YOU HAVE REACHED A CURIOUS JUNCTURE IN LIFE when your 80-year-old mother tells you that the book you’ve written needs more sex. It causes you to, well, reflect. And fidget. And re-think things.
So when I sat down to write my second novel, Jamaica Me Dead, I took my mother’s critique to heart. I set it at an anything-goes, all-inclusive resort modeled loosely after Negril’s infamous “Hedonism II,” a place I had recently visited to conduct, uh, research.
True story from Hedonism II: Late one evening I was in one of the resort’s cocktail lounges. There were lots of naked people. In fact, I was one of the very few people who was not naked. Loud music was playing and people were dancing and there were some people who, while it looked as if they were dancing, were doing significantly more than that. And they were doing it in time with the music! It was quite a spectacle. I actually took notes. I am nothing if not an indefatigable researcher. I was also feeling extremely awkward and needed to do something with my hands and felt that writing in my notebook was the best course of action. Only, that caused people to look at me like I was some kind of sicko. So I stuck my notebook in a pocket, but I pulled it out again just a few minutes later so I could write down what ranks as the absolute best direct quote I’ve ever written down in my career as a sicko journalist. The only other people in the lounge wearing clothes were some of the Hedonism II employees and one of them, a pretty woman who had introduced herself earlier as the evening’s “experience director,” suddenly took the microphone and announced: “THERE WILL BE NO SEX ON THE PIANO! I REPEAT: NO SEX ON THE PIANO!”
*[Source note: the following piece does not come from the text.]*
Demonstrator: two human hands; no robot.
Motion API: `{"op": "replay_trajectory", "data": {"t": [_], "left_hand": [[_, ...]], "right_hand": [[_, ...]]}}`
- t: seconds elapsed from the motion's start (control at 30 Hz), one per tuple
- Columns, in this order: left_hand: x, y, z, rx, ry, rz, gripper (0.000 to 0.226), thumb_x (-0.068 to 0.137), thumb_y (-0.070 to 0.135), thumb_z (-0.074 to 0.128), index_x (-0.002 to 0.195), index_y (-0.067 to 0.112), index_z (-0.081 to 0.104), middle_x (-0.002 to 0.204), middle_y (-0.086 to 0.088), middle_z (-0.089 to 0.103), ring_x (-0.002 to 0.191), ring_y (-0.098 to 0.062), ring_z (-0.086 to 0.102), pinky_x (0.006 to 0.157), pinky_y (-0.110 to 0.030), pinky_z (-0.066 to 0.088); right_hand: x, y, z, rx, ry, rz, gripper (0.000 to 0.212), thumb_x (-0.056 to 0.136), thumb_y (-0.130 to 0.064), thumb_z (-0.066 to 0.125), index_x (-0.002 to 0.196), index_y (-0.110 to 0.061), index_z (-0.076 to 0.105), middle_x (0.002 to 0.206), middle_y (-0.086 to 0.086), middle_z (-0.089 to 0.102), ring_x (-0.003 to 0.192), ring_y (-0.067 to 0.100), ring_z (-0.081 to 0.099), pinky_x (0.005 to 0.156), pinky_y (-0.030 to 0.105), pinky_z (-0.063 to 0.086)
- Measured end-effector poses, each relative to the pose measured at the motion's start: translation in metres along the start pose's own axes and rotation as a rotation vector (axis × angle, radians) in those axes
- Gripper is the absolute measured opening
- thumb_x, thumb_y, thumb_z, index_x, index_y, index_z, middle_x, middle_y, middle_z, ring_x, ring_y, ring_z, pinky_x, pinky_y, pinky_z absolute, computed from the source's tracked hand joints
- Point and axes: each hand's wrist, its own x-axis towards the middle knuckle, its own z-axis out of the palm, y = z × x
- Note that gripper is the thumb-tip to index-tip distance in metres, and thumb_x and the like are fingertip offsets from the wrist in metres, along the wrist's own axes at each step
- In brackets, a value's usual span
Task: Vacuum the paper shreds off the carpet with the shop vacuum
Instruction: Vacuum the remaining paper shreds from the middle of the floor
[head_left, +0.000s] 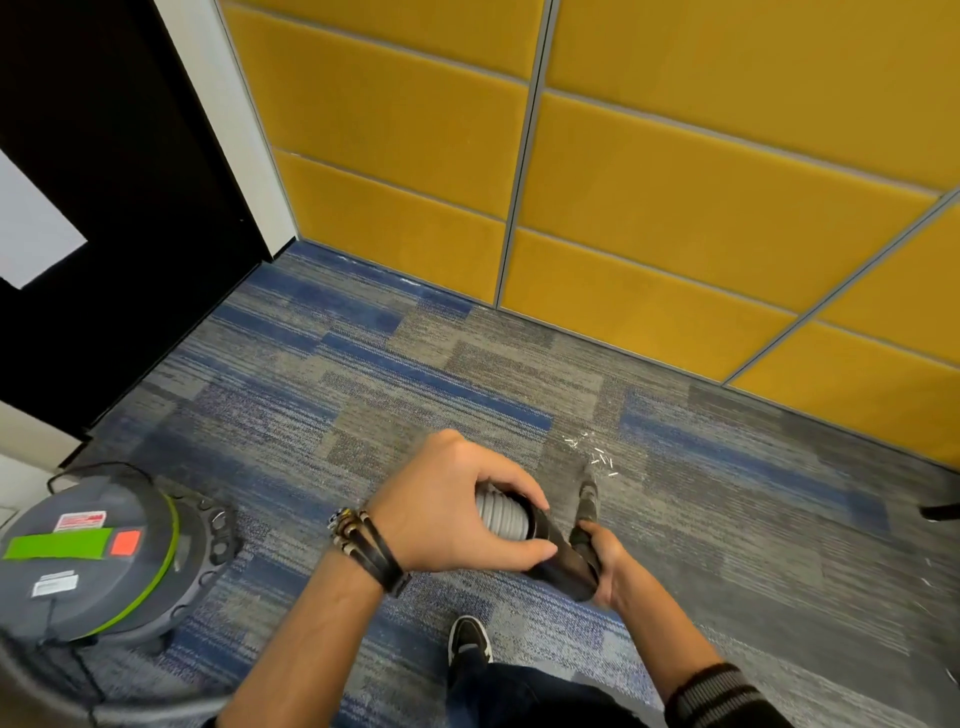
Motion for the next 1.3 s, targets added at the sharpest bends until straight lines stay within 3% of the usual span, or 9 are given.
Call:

I promise that is true. I wrote it down. And then I spent the rest of the evening perched on the safety of the piano not having sex.
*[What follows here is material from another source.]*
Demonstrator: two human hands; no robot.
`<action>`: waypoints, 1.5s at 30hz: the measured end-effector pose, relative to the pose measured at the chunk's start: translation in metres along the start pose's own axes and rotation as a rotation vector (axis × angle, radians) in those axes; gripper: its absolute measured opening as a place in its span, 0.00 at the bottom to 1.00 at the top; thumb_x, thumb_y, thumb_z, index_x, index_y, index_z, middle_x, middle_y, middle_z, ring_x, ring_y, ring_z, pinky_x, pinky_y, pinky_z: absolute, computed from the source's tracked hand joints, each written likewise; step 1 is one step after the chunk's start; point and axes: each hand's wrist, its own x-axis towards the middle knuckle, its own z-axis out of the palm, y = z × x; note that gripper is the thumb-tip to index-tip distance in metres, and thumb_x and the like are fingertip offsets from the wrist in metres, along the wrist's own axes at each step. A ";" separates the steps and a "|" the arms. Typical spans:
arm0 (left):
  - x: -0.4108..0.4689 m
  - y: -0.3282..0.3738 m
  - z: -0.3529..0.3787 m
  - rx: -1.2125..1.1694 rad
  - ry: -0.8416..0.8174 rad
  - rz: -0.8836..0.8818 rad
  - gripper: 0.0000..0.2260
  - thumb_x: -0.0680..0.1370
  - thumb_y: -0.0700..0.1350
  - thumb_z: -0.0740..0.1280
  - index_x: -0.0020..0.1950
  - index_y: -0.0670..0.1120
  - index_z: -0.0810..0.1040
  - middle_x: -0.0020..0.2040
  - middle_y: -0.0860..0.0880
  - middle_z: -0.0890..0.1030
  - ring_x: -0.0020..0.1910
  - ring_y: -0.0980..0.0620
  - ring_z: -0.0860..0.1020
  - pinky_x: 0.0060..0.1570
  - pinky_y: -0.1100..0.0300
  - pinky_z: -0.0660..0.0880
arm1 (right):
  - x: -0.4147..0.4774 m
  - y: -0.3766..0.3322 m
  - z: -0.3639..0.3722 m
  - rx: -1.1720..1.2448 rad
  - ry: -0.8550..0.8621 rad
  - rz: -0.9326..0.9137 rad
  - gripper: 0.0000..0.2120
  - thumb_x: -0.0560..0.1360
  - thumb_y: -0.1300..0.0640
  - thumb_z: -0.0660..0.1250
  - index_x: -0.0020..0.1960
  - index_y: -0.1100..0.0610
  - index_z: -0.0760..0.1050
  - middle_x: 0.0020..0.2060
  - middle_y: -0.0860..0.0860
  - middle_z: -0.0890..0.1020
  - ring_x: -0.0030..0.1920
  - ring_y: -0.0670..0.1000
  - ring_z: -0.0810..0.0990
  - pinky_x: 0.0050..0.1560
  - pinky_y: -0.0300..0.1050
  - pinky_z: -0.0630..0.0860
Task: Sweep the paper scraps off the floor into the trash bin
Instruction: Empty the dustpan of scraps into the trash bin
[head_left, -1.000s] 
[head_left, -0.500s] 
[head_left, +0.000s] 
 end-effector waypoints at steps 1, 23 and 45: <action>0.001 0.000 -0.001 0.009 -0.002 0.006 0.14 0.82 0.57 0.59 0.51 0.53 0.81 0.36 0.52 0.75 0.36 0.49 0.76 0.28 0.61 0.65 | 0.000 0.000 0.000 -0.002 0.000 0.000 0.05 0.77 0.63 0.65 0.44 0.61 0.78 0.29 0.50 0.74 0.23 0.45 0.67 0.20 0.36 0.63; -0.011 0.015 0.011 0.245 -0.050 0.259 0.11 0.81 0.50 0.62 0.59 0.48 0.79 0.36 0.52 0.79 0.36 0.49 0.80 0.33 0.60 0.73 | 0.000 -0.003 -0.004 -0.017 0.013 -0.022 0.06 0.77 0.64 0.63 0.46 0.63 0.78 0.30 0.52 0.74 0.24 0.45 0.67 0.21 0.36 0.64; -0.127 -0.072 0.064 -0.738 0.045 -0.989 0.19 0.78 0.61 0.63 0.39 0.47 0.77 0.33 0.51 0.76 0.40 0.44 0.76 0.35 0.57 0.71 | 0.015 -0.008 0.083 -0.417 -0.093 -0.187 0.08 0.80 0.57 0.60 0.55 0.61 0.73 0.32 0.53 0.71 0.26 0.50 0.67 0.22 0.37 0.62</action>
So. When it came time to create a fictional resort for Jamaica Me Dead, I called it
“Libido.” It boasted such features as a naked flume ride, naked volleyball, naked yoga—naked everything—and a “Bondage Night,” where women led their men around on dog leashes. The hero, Zack Chasteen, had to contend with two hot-to-trot gals from Tennessee who were intent on jumping his bones at every turn. He also had to contend with Ama Aji. It’s something I made up just for the book—the fictional bark of a fictional tree that, when chewed, can ward off the need for sleep for days at a time. The side effect: When a guy chews Ama Aji he gets the hard-on of all hard-ons. We’re talking a boner that will not stop even in the coldest of cold showers.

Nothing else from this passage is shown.